Su piel todavía es transparente. Tiene una rutina de ejercicios musculares diaria que incluye movimientos respiratorios. Percibe cada vez más los estímulos del mundo exterior como la luz, el sonido o las presiones sobre el abdomen.
Notarás que si te acuestas en una posición que no le gusta comenzará a moverse con fuerza hasta hacerte cambiar de posición.
Esta semana los párpados del bebé estarán abiertos y el bebé reaccionará a la luz. Empieza a hablarle al bebé. Su audición está lo suficientemente desarrollada como para escuchar tu voz y la del papá. El bebé también está practicando respirar aunque no haya aire en la matriz.
Durante esta semana los alvéolos pulmonares comenzarán a desarrollarse dentro de sus pulmones. Su bebito además comenzará a manifestar actividad en sus ondas cerebrales y al mismo tiempo a escuchar y a responder con movimientos a los ruidos y a los estímulos auditivos, tanto los que provengan del interior como los provenientes del exterior.
Aunque los ojitos del bebé estarán herméticamente sellados durante los últimos meses del embarazo para permitir que el organismo vaya formando las retinas, los mismos se abrirán, y el bebé comenzará a parpadear durante esta semana. Dependiendo de la raza del bebito y de la de sus padres, algunos bebés nacerán con los ojos de color azul o tendrán un color gris azulado (los cuales podrían cambiar de color durante los primeros seis meses de vida) mientras que otros nacerán con ojitos de color marrón o de algún color oscuro. Por otro lado, las pestañas estarán creciendo y además, para este momento, ya habrá más pelo en su cabecita.

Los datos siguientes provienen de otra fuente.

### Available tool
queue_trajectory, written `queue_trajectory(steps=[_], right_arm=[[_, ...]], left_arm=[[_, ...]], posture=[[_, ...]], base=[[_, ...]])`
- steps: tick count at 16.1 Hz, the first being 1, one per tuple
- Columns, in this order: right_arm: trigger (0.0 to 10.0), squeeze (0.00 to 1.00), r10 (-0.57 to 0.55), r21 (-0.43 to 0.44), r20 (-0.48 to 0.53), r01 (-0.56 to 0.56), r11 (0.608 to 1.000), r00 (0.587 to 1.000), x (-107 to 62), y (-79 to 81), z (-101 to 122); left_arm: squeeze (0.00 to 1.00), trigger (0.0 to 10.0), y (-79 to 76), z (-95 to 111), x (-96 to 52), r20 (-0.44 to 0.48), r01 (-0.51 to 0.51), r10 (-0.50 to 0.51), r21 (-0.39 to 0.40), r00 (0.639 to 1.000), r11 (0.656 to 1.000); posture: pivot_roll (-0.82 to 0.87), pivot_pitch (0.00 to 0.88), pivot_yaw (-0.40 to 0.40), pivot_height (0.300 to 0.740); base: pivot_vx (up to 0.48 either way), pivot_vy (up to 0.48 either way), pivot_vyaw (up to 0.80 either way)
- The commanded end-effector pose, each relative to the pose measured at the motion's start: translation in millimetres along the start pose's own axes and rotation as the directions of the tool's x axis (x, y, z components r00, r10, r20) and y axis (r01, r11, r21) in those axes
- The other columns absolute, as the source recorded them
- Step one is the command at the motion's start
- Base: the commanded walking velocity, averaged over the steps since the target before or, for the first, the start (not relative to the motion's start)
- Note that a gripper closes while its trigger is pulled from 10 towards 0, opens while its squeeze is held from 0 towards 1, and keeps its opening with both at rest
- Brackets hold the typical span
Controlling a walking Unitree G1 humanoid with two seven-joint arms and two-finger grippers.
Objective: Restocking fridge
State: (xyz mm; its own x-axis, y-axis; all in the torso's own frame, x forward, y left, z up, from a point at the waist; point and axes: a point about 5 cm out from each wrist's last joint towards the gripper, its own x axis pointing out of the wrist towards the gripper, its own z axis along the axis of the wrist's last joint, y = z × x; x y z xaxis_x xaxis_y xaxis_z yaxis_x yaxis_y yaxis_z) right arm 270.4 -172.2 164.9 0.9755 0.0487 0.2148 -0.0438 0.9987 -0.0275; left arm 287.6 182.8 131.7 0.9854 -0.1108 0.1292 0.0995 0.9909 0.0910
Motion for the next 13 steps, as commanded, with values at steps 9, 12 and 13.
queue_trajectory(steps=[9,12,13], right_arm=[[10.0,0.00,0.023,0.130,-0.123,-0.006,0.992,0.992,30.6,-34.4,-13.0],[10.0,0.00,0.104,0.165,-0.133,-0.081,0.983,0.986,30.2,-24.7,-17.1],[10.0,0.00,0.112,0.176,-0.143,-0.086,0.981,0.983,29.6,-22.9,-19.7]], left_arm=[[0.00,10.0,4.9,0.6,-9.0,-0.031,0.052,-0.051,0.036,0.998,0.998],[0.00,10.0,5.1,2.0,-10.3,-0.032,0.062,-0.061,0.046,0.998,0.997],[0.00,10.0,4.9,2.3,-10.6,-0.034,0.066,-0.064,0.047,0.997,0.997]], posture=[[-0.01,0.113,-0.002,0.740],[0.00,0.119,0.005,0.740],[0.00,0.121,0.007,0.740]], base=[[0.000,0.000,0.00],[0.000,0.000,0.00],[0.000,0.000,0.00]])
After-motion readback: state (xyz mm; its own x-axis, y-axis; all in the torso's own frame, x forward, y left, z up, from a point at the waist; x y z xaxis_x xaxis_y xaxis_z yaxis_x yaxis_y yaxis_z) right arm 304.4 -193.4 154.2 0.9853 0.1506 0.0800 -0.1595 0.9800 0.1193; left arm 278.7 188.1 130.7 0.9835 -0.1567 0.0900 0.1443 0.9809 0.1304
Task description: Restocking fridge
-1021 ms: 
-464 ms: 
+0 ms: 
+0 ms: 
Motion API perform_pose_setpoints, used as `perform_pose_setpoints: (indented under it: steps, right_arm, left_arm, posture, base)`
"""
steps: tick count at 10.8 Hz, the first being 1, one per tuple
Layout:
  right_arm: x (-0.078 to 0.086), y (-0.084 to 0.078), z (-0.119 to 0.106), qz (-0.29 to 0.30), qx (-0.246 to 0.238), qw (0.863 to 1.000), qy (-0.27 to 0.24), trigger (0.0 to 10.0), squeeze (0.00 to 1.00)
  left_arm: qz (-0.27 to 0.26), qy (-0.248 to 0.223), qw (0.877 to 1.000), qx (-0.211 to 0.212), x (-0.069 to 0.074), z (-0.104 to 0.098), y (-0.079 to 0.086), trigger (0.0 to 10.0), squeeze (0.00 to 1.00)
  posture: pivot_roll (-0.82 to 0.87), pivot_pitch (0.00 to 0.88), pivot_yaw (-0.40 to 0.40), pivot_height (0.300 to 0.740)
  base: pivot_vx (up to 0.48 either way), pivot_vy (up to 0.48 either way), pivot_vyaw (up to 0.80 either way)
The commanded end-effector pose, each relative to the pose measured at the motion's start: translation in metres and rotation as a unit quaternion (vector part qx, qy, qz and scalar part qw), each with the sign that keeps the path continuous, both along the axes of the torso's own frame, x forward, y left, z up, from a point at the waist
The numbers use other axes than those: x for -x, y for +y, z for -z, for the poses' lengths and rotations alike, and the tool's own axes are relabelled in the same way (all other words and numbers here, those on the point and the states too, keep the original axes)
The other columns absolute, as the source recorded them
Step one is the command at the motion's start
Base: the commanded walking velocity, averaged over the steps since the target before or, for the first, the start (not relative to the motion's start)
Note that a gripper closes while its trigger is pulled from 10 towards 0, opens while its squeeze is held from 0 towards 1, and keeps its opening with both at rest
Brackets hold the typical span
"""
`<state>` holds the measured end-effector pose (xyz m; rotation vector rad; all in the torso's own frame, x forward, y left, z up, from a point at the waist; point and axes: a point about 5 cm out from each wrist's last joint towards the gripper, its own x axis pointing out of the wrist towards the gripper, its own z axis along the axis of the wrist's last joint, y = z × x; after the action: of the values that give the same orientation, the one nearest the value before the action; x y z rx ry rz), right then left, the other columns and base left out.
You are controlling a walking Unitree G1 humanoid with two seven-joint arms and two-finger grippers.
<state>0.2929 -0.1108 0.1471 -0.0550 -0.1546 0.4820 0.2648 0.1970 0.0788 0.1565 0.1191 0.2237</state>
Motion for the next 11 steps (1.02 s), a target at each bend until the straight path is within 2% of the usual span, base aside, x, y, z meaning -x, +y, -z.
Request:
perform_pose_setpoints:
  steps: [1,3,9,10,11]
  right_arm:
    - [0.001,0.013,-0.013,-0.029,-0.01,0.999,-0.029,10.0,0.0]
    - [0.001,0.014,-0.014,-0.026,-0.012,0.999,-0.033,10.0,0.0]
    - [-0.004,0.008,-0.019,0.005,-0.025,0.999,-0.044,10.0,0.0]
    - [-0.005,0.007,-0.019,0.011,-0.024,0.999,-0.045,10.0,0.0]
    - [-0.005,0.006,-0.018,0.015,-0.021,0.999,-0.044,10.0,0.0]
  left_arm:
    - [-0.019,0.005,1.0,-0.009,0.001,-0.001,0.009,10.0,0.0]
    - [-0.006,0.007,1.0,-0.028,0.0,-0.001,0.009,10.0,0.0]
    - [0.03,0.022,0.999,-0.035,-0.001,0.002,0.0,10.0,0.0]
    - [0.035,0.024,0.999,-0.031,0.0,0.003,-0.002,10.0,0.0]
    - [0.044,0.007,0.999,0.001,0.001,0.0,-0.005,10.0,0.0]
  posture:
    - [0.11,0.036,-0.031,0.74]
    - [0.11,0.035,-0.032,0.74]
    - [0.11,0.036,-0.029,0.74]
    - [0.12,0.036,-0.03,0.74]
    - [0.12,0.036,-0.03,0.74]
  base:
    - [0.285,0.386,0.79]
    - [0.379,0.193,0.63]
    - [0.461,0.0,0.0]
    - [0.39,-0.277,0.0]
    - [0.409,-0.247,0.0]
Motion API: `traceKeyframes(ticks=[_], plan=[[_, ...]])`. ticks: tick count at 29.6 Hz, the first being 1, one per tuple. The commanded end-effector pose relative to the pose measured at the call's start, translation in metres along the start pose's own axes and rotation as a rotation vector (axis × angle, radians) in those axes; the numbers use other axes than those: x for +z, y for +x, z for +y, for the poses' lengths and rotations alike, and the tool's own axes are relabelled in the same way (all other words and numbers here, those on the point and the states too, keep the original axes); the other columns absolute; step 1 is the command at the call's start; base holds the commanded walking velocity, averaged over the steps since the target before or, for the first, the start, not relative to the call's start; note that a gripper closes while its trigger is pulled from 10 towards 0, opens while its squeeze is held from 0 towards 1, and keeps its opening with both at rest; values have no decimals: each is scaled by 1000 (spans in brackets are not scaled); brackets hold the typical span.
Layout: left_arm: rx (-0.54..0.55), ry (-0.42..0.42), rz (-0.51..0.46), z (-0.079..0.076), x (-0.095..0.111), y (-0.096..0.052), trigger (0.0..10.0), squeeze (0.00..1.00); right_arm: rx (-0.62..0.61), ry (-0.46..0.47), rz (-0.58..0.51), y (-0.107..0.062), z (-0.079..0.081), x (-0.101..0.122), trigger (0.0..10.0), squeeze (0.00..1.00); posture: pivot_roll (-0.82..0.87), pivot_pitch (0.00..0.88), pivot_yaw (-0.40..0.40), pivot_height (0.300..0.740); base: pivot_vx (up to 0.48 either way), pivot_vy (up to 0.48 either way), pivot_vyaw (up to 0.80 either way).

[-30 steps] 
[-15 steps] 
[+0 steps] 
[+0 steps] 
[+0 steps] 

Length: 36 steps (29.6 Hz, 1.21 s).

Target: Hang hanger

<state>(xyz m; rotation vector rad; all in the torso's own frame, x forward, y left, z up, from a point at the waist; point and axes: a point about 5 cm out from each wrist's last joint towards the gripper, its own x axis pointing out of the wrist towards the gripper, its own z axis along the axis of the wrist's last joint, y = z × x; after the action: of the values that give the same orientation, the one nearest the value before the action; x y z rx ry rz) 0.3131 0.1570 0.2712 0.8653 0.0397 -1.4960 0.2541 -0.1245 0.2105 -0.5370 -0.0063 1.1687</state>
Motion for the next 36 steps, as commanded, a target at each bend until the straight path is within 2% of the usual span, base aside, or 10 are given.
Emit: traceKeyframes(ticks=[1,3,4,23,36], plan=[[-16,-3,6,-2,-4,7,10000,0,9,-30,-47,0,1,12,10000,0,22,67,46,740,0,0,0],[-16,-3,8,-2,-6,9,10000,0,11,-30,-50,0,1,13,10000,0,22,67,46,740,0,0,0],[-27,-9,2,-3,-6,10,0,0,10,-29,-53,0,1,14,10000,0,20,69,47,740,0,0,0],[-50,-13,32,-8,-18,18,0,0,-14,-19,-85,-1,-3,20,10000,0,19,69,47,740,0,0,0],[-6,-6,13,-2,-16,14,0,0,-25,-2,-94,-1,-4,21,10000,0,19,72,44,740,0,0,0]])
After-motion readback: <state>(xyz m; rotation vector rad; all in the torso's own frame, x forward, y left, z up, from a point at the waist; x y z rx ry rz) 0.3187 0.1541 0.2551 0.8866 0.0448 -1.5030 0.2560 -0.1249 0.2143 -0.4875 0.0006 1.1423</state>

Medidas: El bebé tiene alrededor de 36 cms de la coronilla a las nalgas y pesa casi 1 kg.
"Cambios en la madre"
Te encuentras en la semana 26 y la piel de tu abdomen crece, llegando a producir picores. El feto ya está bastante desarrollado y el útero sigue estirándose, así que puedes empezar a tener dolores de espalda y en la pelvis.
Te cansas más y tu corazón late muy rápido cuando caminas, subes escaleras o terminas de comer, hasta tu presión puede descender al punto de provocarte mareos y desmayos. Es debido a cambios en tu circulación sanguínea.
El útero tiene el tamaño aproximado de una pelota de básquetbol. Sentirás que el centro de gravedad se ha desplazado. Quizás sientas un cosquilleo, adormecimiento o dolor en las manos y pies. Se cree que esa sensación se debe a los tejidos hinchados. Muchas mujeres sufren del síndrome del túnel carpiano durante el embarazo. El túnel carpiano es la apertura que hay adentro de la muñeca y por la que pasan los nervios que llegan a los dedos. El túnel se hincha durante el embarazo y la presión puede causar adormecimiento y dolor. El malestar a veces se agrava por la noche.
Avísale al profesional de la salud si tienes dolor, cosquilleo, ardor o adormecimiento en las muñecas, manos u otras articulaciones. Trata de agitar la mano cuando la sientas adormecida. Algunas mujeres sienten alivio al usar muñequeras o entablillado para las muñecas. Los medicamentos que normalmente se aconsejan para el síndrome del túnel carpiano suelen no ser recomendables para las mujeres embarazadas. El malestar causado por el síndrome generalmente desaparece unas semanas después del parto.